Dave Manning, whose term as the 73rd chairman of the American Trucking Associations wraps up at the end of this month, outlined ATA’s top seven legislative and regulatory priorities as 2018 heads into 2019. Manning, who is president of TCW Inc., a Nashville-based diversified transportation provider, was the guest speaker at an Oct. 9 dinner held in San Antonio, Texas, to celebrate the 25th anniversary of Pressure Systems International (PSI), which makes automatic tire inflation and tire pressure monitoring systems.

Noting ATA’s responsibility as the voice of trucking in Washington and beyond, Manning said this year the association identified 22 issues, then winnowed that list down to seven priorities for lobbying.

First on the list is petitioning the Secretary of Transportation to make a determination that California’s meal and rest break rules are preempted by federal law. Manning explained that ATA has to date unsuccessfully lobbied Congress to pass legislation preventing states from enacting their own meal and rest break rules for CDL drivers.

ATA Chairman Dave Manning 
 -  Photo via LinkedIn

ATA Chairman Dave Manning

Photo via LinkedIn

While those who defend the right of states to set their own break rules frame it as a safety issue, Manning contended that allowing breaks beyond what federal rules allow is a safety issue because truck parking is so hard to find that “trucks end up parked in unsafe locations.” The argument underlying ATA’s petition is that the Federal Motor Carrier Administration has the power to invalidate laws that impact public safety.

ATA’s effort to appeal directly to DOT for relief is by no means an easy win, as Manning noted that “already trial lawyers are petitioning to extend the [FMCSA] comment period." On the other hand, he said that despite Congress not taking action on the preemption issue, six Democratic and six Republican lawmakers have signed a letter endorsing ATA’s position, which he said lends weight to the petition before DOT.

The next big issue for ATA is “making sure the Trump administration knows that trucking and trade are synonymous,” he said, “You mess with trade and you mess with trucking. We’re working to make sure the administration understands that.” Manning said it was “important to us that the Mexico and Canada deals got done, but we still have China, Europe and Japan to achieve."
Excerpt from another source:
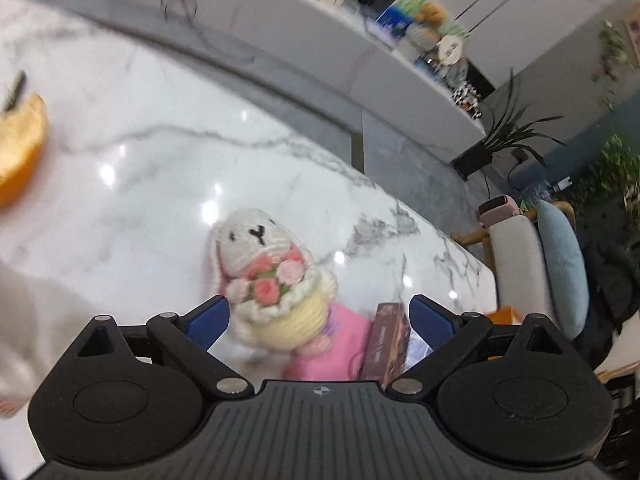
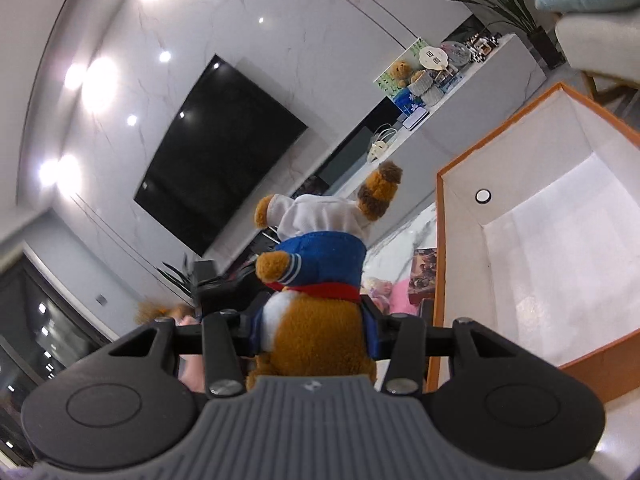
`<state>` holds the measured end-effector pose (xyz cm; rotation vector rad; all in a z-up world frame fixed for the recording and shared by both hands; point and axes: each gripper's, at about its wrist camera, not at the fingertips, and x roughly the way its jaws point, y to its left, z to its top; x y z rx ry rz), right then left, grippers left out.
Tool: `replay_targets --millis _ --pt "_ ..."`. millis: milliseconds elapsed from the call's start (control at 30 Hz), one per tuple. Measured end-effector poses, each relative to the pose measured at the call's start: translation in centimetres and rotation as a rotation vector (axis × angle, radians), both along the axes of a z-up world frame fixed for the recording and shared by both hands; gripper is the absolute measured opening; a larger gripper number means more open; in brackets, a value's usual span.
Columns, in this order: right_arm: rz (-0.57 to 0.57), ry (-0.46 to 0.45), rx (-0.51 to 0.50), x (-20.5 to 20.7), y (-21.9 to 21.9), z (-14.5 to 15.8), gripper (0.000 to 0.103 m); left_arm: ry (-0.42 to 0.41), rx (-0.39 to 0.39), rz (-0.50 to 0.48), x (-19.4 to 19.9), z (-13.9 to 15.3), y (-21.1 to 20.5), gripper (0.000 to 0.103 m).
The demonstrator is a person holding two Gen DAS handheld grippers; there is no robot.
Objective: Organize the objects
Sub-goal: 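Carry the duck to the box with right gripper while left grasps the bunny, then lower the duck into the orange box and open the right gripper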
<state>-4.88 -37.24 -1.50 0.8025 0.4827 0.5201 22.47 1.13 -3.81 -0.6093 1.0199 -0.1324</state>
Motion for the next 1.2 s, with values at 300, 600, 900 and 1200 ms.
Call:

Turning to the ever-advancing arena of autonomous driving technology, Manning said “our message is that it’s about driver assist, not driverless technology. The same as it is with airline pilots, we need trained drivers. Steering a wheel is just a small part of a driver’s job.” He pointed out that ATA is concerned that “legislation [for autonomous vehicles] in Congress so far does not address commercial vehicles.”

The fourth issue for ATA is that “the independent contractor is under attack by state departments of labor,” he stated, pointing out that “hundreds of millions in fines have been levied” by states ruling that owner-operators should be classified as employees by fleets. “I’ll tell you there isn’t an independent contractor working today that couldn’t go to work as a company driver. But independents choose to be independent.”

As for hours of service reform, Manning pointed out that ATA is seeking more flexibility so drivers can determine when they need rest. He said ATA would like to see the current 100 air-mile “short-haul” exemption expanded from 12 hours on-duty to 14 hours on-duty and allowing greater flexibility of the sleeper-berth rest provision.

Manning said progress on the last two issues on the list “will likely be seen in 2019,” with those being driver workforce development to help address the chronic shortage and instituting a hike in the fuel use tax to help better fund infrastructure improvements.

As for drivers, Manning related the usual grim statistics on the troubling scope of the shortage. He said trucking must add 90,000 drivers a year to keep up with demand. He said 30,000 drivers are needed yearly just to maintain current growth and 60,000 to replace retirees and other drivers leaving trucking. “The average age of a driver is 49 years old, compared to 42 for the rest of the workforce,” he noted.

Manning said ATA’s Workforce Policy Committee has made a number of recommendations to help boost driver numbers. These include working with the Department of Labor and its nationwide field offices to make sure trucking is a job on their list when they work with persons seeking employment.

He also mentioned the ongoing effort to change federal law to allow 18- to 20-year-olds to operate trucks in interstate commerce. “Forty-eight states allow 18-year-olds to drive intrastate, but the federal government doesn’t allow them to cross state lines,” Manning said, even though “safety technology enables us to do this in a safe way.” He added that the DRIVE-Safe Act that’s been making its way across Capitol Hill this year would require specific training for an 18-year-old CDL driver as well as the qualifications for the trainer and the safety technology needed on the truck. He noted that “lane departure warning systems etc. can help an 18-year-old” be safe behind the wheel of a truck.

Lastly, Manning said ATA is “advocating for raising the fuel tax by 20 cents per gallon. ATA’s position is to phase the increase in over four years and then index it to inflation. “The cost of doing nothing actually exceeds the costs of investing in infrastructure,” he said. Manning made the point that “there is a cost for accidents due to unsafe roads plus the cost of congestion.” But a 20-cent-per-gallon hike in the fuel tax would work out to “less than a hundred bucks a year for the average motorist.”